▶ _EXERCISE BRIEF_
Reproduce all of the data below without alteration; exclude every picture.

# # # # #

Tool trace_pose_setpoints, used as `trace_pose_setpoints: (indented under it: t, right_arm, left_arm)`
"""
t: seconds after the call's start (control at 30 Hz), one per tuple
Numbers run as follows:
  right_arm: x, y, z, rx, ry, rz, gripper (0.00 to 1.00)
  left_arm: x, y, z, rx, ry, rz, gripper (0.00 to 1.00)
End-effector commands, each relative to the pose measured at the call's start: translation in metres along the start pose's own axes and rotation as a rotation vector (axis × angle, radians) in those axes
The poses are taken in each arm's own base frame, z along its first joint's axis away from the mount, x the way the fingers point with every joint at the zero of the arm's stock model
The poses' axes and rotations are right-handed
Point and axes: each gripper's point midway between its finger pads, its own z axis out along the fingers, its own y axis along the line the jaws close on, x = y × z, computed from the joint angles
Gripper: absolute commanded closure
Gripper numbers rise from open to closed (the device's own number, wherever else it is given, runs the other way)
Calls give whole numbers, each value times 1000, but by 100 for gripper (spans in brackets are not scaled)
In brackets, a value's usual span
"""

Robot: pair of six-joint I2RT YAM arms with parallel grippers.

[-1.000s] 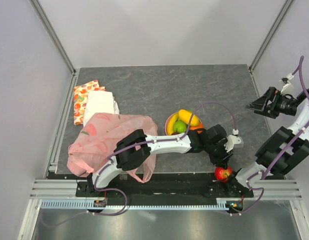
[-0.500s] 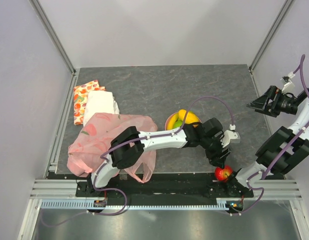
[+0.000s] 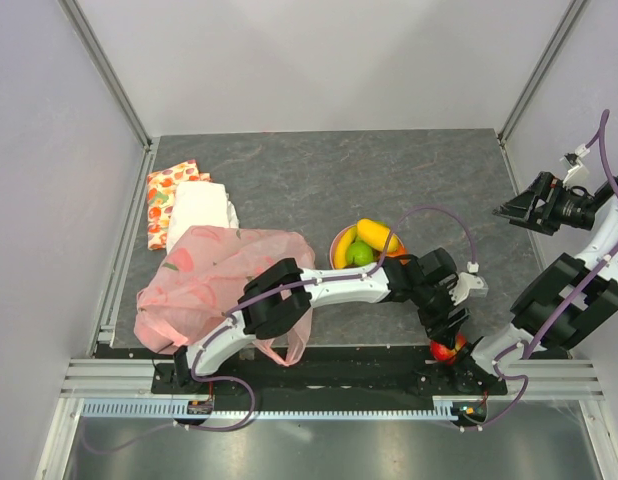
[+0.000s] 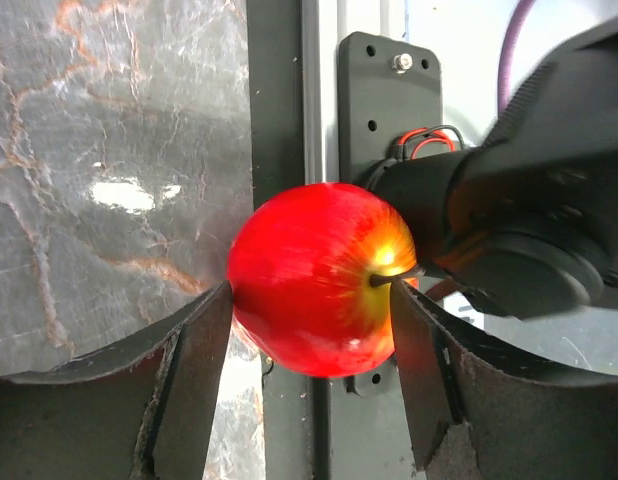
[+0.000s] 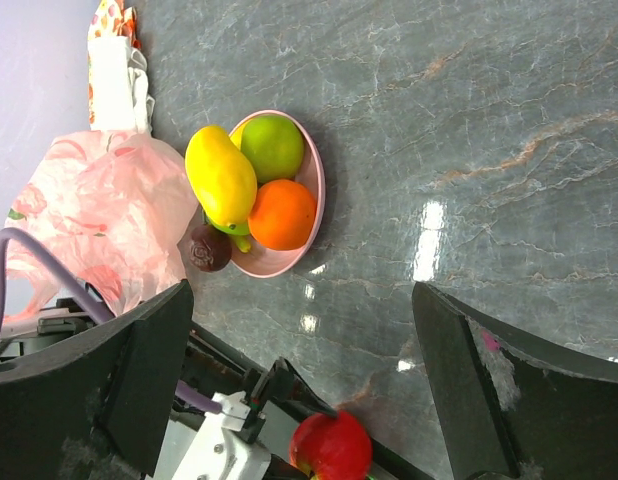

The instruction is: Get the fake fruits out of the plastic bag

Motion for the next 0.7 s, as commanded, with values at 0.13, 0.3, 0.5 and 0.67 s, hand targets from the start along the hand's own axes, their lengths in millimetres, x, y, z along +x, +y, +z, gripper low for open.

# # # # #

▶ _WRITTEN SOLUTION_
Tool trace_pose_setpoints, used as `trace_pose_setpoints: (indented under it: t, right_arm, left_arm)`
"""
t: seconds after the call's start (control at 30 Hz), one per tuple
Numbers run as follows:
  right_arm: x, y, z, rx, ry, rz, gripper (0.00 to 1.00)
  left_arm: x, y, z, rx, ry, rz, gripper (0.00 to 1.00)
End-effector commands, each relative to the pose measured at the call's start: translation in metres along the start pose's own axes and rotation as a rotation vector (axis × angle, radians) in those axes
The poses are taken in each arm's own base frame, z along its first joint's axis away from the mount, x the way the fingers point with every joint at the zero of the arm's stock model
The poses' axes and rotations are right-handed
Point and axes: each gripper's point midway between its finger pads, its own z axis out along the fingers, its own y axis along the line the jaws close on, x = y × z, computed from the joint angles
Gripper: absolute commanded closure
Gripper numbers rise from open to closed (the device's own number, wherever else it is given, runs the other way)
Calls give whole numbers, each value times 1000, but by 100 for gripper (spans in brackets are not scaled)
In brackets, a value's usual span
"""

Robot: pair of six-joint I2RT YAM arms with parallel grippers.

[-1.000s] 
[-0.500s] 
[+0.000s] 
[+0.000s] 
[+0.000s] 

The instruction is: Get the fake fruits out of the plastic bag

Motion for the next 0.7 s, as commanded, with values at 0.13, 0.3, 0.5 and 0.67 s, hand targets from the start along the hand's own axes, their lengths in millimetres, x, y, z along +x, +y, +z, gripper low for open.

Nothing remains to add to the answer.